▶ _EXERCISE OBJECTIVE_: All lines in the records below with the word "gripper" must be returned.

[Recorded data]
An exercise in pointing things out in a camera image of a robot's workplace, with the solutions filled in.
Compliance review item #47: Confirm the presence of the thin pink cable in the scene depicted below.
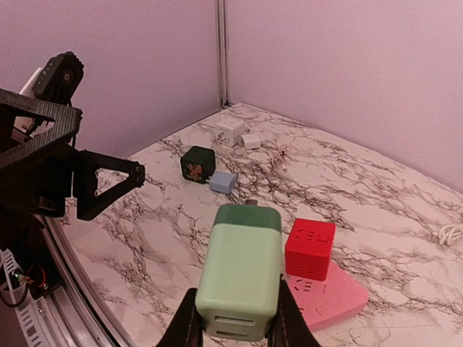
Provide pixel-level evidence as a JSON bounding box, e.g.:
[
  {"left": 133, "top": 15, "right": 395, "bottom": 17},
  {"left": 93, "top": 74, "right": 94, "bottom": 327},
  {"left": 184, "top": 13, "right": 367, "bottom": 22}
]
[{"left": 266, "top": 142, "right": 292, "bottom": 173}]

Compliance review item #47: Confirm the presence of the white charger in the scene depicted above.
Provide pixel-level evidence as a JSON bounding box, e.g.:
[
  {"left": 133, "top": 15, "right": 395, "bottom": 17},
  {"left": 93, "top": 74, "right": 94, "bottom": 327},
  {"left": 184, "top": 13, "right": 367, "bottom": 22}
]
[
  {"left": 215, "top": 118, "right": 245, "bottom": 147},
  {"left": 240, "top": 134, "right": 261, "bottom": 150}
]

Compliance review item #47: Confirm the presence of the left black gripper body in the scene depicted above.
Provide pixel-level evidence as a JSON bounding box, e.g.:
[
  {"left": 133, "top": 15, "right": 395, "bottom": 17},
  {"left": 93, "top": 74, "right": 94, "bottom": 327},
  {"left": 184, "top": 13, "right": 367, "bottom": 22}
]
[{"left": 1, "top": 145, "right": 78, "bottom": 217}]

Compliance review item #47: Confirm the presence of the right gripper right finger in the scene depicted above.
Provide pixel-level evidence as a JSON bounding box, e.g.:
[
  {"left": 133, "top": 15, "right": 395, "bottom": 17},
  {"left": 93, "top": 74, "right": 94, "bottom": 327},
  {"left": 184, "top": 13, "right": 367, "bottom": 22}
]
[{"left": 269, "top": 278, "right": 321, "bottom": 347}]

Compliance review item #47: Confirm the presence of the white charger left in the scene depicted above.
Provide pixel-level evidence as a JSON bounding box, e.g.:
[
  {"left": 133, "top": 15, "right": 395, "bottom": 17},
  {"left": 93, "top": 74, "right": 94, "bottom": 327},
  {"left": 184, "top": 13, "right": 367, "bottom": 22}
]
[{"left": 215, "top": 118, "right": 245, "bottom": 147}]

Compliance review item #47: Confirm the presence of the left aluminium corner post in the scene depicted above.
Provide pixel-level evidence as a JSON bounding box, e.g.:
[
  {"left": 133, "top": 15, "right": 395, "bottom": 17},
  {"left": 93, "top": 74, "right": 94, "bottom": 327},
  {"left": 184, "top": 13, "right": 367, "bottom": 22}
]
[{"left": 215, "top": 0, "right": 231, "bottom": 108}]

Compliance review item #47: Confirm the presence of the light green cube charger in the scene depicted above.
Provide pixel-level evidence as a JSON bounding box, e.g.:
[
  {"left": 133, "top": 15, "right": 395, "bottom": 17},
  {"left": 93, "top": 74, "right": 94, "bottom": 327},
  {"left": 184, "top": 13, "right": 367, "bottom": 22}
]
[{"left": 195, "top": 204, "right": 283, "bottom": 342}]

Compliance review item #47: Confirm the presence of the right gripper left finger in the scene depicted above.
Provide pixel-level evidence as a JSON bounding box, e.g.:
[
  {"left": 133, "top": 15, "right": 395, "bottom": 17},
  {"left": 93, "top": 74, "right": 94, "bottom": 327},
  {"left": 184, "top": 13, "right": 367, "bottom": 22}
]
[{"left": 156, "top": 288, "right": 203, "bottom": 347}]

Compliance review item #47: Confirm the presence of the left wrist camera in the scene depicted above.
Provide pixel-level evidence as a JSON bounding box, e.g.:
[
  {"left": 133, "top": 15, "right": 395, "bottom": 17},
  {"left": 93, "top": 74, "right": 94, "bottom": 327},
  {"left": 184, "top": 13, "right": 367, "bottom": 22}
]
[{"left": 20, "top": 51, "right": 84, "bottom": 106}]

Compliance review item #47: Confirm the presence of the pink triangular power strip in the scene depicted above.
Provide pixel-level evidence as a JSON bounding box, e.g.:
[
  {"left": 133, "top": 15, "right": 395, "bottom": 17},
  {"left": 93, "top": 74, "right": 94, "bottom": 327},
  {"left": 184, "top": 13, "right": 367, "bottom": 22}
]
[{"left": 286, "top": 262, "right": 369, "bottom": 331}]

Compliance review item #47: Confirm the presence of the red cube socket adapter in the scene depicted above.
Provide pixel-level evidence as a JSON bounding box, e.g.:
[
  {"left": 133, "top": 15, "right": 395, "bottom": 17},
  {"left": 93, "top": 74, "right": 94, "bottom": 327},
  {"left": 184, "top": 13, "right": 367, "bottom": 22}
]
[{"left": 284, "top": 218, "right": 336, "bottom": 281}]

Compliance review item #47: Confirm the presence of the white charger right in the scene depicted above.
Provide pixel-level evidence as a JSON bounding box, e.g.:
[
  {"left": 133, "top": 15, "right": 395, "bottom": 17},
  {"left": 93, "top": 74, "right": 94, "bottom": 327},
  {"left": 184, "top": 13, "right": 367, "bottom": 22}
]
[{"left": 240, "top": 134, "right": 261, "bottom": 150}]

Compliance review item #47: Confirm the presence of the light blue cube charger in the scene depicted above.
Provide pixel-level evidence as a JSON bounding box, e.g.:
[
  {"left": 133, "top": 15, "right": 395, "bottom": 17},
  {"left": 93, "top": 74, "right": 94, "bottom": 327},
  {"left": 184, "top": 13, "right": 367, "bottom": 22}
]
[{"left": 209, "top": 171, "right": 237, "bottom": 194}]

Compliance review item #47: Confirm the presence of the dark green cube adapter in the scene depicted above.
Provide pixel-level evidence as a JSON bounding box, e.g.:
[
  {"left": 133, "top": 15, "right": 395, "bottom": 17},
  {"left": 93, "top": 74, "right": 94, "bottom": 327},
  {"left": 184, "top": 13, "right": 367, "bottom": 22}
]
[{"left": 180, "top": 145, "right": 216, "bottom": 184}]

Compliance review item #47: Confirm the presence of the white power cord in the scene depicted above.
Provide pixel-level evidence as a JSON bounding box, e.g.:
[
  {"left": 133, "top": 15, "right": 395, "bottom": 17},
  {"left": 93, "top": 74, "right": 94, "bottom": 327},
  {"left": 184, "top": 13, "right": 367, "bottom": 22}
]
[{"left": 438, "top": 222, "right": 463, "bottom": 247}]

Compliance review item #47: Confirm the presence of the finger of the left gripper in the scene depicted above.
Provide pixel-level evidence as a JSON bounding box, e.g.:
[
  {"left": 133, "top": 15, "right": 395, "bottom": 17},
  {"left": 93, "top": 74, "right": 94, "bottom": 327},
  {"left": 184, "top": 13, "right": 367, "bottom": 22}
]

▶ _COMPLETED EXERCISE_:
Compliance review item #47: Confirm the presence of the left black gripper body in the scene depicted above.
Compliance review item #47: Confirm the presence of the right gripper right finger in the scene depicted above.
Compliance review item #47: Confirm the presence of the right gripper left finger in the scene depicted above.
Compliance review item #47: Confirm the presence of the finger of the left gripper in the scene depicted above.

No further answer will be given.